**WHAT IS EXPECTED:** Among the records below, find the line that has "Highlight the white upper"; from there, give the lines again exactly, and stop after the line that has "Highlight the black wall hook".

[Records contained in a dataset]
####################

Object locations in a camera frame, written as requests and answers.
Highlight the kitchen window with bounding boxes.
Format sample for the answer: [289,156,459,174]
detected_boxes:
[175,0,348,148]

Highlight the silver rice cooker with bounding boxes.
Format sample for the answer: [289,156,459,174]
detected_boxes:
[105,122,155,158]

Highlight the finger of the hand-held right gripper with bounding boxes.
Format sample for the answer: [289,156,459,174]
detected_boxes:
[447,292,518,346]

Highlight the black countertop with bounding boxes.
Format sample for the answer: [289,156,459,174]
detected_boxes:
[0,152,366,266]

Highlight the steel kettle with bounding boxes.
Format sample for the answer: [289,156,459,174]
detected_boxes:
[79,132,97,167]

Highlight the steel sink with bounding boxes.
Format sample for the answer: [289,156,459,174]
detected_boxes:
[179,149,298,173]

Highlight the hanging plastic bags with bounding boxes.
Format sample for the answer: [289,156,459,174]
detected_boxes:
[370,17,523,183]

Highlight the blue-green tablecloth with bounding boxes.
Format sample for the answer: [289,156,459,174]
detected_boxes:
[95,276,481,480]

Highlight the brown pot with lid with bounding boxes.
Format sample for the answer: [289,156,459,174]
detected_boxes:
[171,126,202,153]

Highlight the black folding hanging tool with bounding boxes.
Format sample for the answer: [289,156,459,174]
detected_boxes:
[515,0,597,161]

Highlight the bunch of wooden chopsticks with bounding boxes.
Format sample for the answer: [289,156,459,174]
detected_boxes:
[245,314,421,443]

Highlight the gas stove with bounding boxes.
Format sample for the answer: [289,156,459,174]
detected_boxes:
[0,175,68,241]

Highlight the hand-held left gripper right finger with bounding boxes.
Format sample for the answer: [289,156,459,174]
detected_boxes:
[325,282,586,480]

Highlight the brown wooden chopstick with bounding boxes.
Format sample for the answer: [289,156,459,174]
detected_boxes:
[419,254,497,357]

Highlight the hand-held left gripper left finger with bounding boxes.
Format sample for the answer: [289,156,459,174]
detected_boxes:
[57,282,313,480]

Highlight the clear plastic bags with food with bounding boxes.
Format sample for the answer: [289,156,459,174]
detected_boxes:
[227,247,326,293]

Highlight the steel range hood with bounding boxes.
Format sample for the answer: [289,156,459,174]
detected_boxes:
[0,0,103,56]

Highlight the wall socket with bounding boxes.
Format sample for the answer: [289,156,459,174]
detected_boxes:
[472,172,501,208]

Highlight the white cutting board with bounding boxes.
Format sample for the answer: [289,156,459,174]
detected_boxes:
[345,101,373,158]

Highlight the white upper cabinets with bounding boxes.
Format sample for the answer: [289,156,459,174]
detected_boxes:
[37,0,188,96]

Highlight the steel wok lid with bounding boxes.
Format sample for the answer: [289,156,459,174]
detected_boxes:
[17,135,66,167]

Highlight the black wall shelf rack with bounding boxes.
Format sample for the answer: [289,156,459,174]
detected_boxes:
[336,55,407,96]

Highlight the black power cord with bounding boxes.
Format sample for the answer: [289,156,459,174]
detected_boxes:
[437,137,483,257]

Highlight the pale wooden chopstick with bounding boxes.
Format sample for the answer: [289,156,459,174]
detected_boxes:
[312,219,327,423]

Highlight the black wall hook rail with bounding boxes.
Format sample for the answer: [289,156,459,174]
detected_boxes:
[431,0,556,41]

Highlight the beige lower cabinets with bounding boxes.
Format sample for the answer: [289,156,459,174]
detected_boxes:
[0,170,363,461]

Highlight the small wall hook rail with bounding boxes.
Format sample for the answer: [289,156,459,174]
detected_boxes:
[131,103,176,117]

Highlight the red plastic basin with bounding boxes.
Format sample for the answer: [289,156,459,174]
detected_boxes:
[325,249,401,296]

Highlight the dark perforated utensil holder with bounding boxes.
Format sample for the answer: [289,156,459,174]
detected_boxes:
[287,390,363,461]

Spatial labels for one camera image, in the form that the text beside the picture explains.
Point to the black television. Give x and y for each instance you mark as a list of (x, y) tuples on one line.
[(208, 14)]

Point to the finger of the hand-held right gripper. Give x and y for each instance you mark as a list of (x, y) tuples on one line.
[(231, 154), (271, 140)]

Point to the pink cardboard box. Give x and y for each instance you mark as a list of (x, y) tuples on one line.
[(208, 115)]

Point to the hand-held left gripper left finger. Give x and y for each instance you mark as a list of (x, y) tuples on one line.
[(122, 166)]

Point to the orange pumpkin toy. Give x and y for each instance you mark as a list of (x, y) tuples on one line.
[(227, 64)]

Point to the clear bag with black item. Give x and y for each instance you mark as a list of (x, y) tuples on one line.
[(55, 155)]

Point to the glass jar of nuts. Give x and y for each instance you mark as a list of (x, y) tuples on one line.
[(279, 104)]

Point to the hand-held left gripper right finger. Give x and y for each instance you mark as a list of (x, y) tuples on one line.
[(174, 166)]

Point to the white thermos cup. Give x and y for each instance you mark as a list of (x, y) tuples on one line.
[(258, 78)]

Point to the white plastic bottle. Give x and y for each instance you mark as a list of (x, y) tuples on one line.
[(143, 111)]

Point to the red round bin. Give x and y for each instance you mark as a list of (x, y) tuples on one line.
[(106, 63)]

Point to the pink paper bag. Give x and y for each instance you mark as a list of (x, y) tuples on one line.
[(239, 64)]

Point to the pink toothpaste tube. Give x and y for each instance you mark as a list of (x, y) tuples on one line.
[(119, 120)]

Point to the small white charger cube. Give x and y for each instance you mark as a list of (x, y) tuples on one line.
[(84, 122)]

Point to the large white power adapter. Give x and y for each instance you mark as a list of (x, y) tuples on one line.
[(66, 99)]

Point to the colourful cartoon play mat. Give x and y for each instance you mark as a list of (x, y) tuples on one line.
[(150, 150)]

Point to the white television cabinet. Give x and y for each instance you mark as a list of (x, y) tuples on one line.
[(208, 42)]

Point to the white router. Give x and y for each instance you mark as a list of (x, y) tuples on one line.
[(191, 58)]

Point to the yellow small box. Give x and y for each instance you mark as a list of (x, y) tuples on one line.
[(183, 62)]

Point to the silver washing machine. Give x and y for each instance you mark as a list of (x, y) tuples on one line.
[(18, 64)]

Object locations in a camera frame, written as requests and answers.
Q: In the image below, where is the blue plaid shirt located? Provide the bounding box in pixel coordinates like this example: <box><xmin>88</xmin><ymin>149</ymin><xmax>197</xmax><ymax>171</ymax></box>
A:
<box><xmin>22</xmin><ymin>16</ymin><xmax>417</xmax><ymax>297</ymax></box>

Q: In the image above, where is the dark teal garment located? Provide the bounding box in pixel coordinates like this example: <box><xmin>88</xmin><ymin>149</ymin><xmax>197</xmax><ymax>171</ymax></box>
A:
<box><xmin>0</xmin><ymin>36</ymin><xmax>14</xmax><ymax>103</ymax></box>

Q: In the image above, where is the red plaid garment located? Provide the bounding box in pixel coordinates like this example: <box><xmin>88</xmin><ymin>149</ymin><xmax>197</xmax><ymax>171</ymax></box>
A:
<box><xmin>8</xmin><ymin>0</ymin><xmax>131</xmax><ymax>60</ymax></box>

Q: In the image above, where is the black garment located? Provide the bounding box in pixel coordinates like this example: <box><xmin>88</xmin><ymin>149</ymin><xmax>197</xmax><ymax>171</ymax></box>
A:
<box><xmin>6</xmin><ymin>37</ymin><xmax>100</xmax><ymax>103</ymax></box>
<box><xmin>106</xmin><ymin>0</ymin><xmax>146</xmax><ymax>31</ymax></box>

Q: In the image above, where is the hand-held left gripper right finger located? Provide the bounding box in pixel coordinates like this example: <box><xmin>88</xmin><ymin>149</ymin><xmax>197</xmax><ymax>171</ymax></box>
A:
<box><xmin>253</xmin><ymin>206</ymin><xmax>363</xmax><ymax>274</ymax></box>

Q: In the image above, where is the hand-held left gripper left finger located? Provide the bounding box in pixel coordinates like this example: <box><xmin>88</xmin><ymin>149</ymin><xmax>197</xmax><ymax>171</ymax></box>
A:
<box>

####################

**REPLY TO THE EXERCISE:**
Highlight the white upper cabinets with bounding boxes.
Format sample for the answer: [289,156,459,174]
detected_boxes:
[37,0,188,96]

Highlight the steel wok lid with bounding boxes.
Format sample for the answer: [289,156,459,174]
detected_boxes:
[17,135,66,167]

Highlight the black wall shelf rack with bounding boxes.
Format sample for the answer: [289,156,459,174]
detected_boxes:
[336,55,407,96]

Highlight the black power cord with bounding boxes.
Format sample for the answer: [289,156,459,174]
detected_boxes:
[437,137,483,257]

Highlight the pale wooden chopstick with bounding boxes.
Format sample for the answer: [289,156,459,174]
detected_boxes:
[312,219,327,423]

Highlight the black wall hook rail with bounding boxes.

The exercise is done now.